On September 24, 2019, the U.S. Department of Labor’s Wage and Hour Division announced a new final rule that updates the earnings thresholds necessary to exempt executive, administrative, and professional employees from the Fair Labor Standard Act’s (FLSA) minimum wage and overtime pay requirements. The rule, which reflects the first time that the thresholds have been updated since 2004 – after an unsuccessful attempt in 2016 – will take effect on January 1, 2020.
To qualify for the FLSA’s “white collar” exemption to minimum wage and overtime pay requirements, (1) the employee must be paid a predetermined and fixed salary that is not subject to reduction because of variations in the quality or quantity of work performed, (2) the salary paid must meet a minimum specified amount (i.e., the standard salary level), and (3) the employee’s job duties must primarily involve executive, administrative, or professional duties. The new rule impacts the second element of this test.
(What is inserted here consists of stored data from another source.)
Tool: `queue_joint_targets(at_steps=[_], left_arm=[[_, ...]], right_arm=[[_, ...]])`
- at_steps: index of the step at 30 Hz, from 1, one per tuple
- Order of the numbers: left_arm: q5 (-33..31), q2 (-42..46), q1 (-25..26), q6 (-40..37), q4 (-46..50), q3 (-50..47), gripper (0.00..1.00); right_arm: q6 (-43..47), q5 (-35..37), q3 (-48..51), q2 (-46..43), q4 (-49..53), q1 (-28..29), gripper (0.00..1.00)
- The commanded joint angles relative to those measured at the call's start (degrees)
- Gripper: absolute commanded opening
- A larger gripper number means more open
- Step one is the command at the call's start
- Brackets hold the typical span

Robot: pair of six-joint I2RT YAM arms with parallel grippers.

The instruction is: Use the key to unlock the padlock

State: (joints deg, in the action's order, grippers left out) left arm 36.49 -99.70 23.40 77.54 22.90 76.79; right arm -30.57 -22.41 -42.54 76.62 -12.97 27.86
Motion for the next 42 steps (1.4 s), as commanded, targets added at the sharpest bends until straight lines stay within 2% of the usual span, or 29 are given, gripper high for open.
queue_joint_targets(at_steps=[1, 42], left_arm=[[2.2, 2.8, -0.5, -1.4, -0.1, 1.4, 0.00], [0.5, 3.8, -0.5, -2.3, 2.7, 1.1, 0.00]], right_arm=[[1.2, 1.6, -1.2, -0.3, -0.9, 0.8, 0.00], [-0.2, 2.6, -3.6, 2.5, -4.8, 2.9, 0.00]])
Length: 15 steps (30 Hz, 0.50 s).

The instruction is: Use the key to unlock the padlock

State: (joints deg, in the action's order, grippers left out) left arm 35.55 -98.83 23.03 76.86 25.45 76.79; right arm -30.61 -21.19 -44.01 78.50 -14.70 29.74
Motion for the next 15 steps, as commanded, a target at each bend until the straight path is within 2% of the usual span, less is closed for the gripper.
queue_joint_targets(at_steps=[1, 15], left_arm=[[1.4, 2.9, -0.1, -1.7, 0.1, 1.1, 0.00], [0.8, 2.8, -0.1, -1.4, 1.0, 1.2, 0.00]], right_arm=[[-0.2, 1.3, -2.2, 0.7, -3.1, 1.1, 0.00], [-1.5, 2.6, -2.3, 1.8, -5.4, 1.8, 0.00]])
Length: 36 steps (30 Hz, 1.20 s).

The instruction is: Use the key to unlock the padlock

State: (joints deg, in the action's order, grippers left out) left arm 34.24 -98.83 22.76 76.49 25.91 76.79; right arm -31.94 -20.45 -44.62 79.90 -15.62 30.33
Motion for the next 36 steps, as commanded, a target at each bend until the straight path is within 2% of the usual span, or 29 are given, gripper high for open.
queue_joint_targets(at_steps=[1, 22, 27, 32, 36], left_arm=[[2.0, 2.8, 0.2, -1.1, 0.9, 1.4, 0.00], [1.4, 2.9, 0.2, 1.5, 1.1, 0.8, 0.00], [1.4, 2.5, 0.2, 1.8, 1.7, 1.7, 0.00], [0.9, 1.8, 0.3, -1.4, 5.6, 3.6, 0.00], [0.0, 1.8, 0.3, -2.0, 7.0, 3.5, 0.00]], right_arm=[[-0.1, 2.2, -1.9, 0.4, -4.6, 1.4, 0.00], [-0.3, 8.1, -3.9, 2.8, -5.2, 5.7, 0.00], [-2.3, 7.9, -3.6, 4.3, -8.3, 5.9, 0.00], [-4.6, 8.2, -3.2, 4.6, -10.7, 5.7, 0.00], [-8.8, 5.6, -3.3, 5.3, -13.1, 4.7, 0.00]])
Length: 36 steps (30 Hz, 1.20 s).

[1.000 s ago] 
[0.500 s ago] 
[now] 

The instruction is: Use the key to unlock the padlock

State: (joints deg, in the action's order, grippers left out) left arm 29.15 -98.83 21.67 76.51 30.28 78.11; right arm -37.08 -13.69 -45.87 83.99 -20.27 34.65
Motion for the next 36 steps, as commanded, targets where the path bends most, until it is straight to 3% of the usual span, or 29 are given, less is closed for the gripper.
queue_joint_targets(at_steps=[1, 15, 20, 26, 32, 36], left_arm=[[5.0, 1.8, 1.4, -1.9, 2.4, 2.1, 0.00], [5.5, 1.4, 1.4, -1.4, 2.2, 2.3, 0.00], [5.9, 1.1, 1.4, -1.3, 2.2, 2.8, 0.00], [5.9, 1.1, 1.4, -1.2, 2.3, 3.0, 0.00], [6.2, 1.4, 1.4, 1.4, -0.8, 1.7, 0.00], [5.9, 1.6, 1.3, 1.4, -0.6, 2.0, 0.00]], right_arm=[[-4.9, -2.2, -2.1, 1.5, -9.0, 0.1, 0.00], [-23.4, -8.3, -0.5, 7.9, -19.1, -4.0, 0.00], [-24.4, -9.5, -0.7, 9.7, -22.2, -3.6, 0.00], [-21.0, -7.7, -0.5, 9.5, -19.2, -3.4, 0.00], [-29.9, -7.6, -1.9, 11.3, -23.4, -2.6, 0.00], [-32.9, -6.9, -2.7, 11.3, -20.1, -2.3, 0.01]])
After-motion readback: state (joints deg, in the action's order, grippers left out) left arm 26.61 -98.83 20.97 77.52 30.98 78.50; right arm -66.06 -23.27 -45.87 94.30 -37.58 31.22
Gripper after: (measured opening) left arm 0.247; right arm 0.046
Under the new rule, the standard salary level will be increased from $455 per week to $684 per week (equivalent to $35,568 per year for a full‑year employee). The Wage and Hour Division estimates that the increase will result in 1.2 million currently exempt employees gaining overtime eligibility. Similarly, the total annual compensation level for “highly compensated employees” will be raised from $100,000 to $107,432, which is estimated to impact 101,800 employees.
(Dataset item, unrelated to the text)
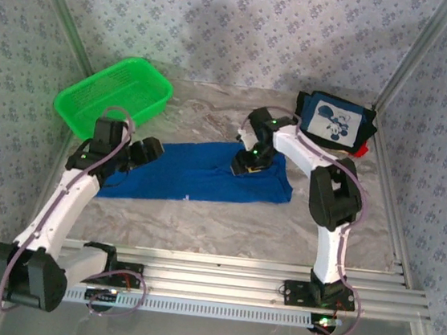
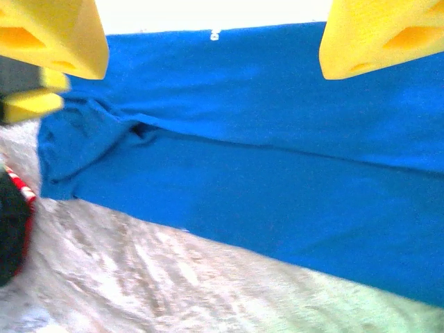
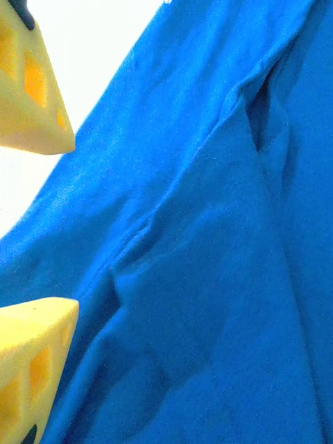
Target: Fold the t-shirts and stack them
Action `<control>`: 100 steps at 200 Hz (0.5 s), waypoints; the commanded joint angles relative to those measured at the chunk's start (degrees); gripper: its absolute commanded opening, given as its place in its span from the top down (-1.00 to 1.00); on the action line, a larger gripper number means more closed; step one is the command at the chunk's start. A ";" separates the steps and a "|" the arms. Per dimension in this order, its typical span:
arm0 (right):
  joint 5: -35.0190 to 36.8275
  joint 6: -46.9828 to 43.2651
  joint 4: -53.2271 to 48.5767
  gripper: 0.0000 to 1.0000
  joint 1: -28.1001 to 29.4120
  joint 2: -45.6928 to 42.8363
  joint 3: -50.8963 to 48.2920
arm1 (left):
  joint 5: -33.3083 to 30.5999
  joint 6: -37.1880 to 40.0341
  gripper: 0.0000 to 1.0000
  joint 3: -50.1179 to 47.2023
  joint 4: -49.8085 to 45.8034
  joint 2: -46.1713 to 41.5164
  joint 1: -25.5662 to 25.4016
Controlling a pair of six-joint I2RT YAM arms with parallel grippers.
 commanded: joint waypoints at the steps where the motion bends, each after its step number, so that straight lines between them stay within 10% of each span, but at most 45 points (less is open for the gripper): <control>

The rule also introduces to employers the option to use annual nondiscretionary bonuses and incentive payments (e.g., commissions) to satisfy up to ten percent (10%) of the standard salary level. For example, an employer may pay a white collar employee $33,000 in salary with the expectation that the employee’s commissions earnings will be $3,000. Because the difference between the standard salary level and the employee’s salary is $2,568, and ten percent (10%) of the employee’s salary is $3,300, the employee’s commissions may be credited toward satisfying the difference, resulting in the employee’s exempt status. However, if the employee only makes, for example $1,000 in commissions, the employee would not be exempt because the employee would only have earned $34,000 total. To avoid this result, the final rule would allow the employer to provide the employee with a “catch-up” payment within one pay period of the end of the 52‑week period, which would allow the employer to retain the employee’s exemption status.